**PROBLEM TO SOLVE**
Show every line of the data below that includes the word "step".

**SUPPLIED DATA**
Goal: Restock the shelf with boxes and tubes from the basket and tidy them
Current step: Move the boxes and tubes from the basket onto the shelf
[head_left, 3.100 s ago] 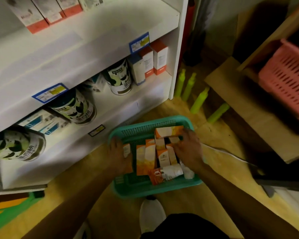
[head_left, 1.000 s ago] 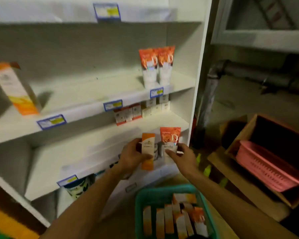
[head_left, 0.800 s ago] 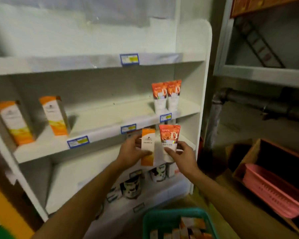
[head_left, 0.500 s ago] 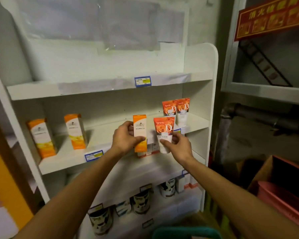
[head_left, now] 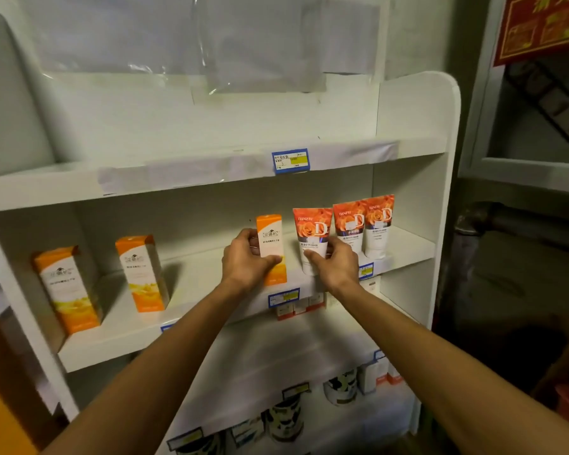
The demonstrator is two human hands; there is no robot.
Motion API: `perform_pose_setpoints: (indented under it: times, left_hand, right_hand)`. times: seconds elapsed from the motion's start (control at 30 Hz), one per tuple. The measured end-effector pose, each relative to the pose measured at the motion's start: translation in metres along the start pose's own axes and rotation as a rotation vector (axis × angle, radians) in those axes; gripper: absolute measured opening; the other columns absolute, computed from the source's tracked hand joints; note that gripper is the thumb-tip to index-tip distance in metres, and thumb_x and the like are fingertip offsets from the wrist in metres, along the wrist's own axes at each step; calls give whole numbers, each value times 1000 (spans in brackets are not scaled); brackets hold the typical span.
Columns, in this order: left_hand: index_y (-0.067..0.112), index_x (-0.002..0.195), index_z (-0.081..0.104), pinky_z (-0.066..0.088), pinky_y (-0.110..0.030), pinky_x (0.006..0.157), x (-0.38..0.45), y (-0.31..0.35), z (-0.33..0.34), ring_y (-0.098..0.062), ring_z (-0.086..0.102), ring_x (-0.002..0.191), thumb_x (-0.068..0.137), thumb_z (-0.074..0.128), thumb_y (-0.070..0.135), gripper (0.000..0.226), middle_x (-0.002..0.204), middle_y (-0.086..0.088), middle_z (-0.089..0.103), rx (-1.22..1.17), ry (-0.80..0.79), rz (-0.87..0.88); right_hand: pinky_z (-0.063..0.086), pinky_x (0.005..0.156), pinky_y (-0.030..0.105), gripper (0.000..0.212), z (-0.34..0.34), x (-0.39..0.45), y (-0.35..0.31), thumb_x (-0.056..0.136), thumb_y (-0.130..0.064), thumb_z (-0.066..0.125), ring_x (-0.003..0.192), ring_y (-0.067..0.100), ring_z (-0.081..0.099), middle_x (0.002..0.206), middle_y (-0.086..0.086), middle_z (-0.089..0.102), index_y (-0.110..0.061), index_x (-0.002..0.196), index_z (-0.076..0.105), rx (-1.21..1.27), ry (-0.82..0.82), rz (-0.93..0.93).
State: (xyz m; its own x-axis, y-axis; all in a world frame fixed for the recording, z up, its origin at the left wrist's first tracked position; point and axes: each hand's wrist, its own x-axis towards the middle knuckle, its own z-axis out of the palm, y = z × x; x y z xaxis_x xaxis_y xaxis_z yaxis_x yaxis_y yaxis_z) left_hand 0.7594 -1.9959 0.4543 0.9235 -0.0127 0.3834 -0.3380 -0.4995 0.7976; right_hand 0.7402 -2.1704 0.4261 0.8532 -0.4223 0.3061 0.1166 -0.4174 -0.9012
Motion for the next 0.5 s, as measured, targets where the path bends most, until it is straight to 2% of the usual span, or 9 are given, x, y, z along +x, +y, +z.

**RESULT OF THIS EXERCISE**
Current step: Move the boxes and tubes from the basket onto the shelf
Motion API: `perform_pose_setpoints: (indented under it: times, left_hand, right_hand)`. times: seconds elapsed from the motion's start (control at 30 Hz), one per tuple. The measured end-effector pose, each relative to the pose measured at the motion's start: translation in metres along the start pose's own axes and rotation as a rotation vector (axis × angle, radians) in those axes; gripper: absolute measured opening; the other columns absolute, computed from the source's tracked hand joints; note that gripper is the thumb-tip to index-tip distance in metres, and thumb_x and the like are fingertip offsets from the wrist in metres, along the wrist's own axes at each step; calls give whole numbers, each value times 1000 (spans in brackets are not scaled); brackets hold the typical span.

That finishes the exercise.